The president is considering a "broad range of options," the individual told Roll Call. Trump's choices, however, will depend on "how the situation develops in the future."
The report comes after Trump national security officials briefed senators on Pyongyangat a rare session at the White House.
Trump's options also include getting China and other allies to increase pressure on Kim and pushing the United Nations to toughen economic sanctions, the official said.
North Korea launched a ballistic missile into the Sea of Japan on Friday, but the missile "broke up in flight" and has been deemed a failure, two U.S. officials have confirmed to Fox News.

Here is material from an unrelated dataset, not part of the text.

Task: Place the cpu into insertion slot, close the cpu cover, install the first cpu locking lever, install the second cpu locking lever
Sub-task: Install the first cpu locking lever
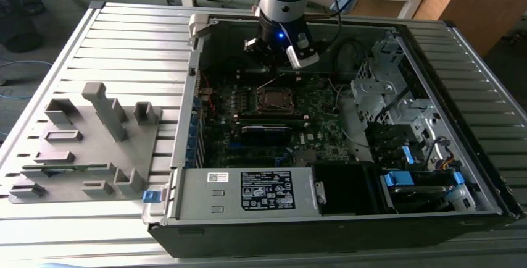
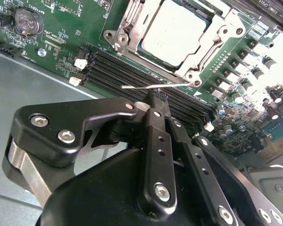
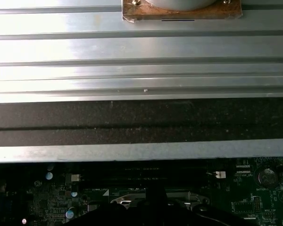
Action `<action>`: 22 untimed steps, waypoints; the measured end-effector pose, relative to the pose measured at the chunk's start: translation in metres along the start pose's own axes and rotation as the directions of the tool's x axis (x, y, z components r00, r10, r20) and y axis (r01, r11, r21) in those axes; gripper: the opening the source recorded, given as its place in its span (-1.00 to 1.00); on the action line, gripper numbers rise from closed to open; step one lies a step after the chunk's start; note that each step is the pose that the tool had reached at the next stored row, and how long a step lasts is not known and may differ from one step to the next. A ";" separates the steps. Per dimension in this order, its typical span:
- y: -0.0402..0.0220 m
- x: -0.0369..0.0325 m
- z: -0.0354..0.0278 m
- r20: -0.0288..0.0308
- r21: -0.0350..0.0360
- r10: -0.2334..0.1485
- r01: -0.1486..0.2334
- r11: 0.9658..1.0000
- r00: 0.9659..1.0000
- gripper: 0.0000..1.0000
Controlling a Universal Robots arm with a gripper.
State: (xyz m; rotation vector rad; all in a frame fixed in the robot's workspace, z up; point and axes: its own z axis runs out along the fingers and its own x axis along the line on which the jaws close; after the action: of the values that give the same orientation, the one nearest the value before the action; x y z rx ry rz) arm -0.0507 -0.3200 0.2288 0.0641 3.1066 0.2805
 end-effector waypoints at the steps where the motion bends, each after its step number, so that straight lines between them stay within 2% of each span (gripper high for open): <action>1: 0.0000 -0.0001 0.0000 0.000 0.000 0.000 0.000 1.000 1.000 -0.79; 6: -0.0004 -0.0001 0.0022 0.000 0.000 0.000 0.000 1.000 1.000 -0.79; 22: -0.0002 -0.0019 0.0032 0.000 0.000 0.000 0.000 1.000 1.000 -0.79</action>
State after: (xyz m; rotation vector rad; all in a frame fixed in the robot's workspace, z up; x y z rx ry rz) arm -0.0488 -0.3197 0.2257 0.0638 3.1066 0.2809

The missile has been assessed to be a KN-17, a former Scud missile that officials believe is being tested to one day target ships. It flew roughly 25 miles and was in the air for about 15 minutes, officials tell Fox News. The KN-17 was launched from Pukchang.
A White House official told Fox News that the U.S. is not suprised by this latest test, nor the fact that it failed.
The White House is watching the situation closely and consulting with China about Kim's behavior. The U.S. is moving toward pushing for another round of sanctions next week.
The KN-17 is a single-stage, liquid-fueled missile -- not the three-stage, solid-fuel missile that North Korea successfully tested back in February, which caused more concern among Pentagon officials.
North Korea routinely test-fires a variety of ballistic missiles, despite United Nations prohibitions, as part of its push to develop a long-range ballistic missile capable of hitting U.S. shores.
Monday, the Pentagon announced it was conducting a new nuclear posture review, two days after North Korea failed to launch a new type of ballistic missile, which exploded four seconds after launch.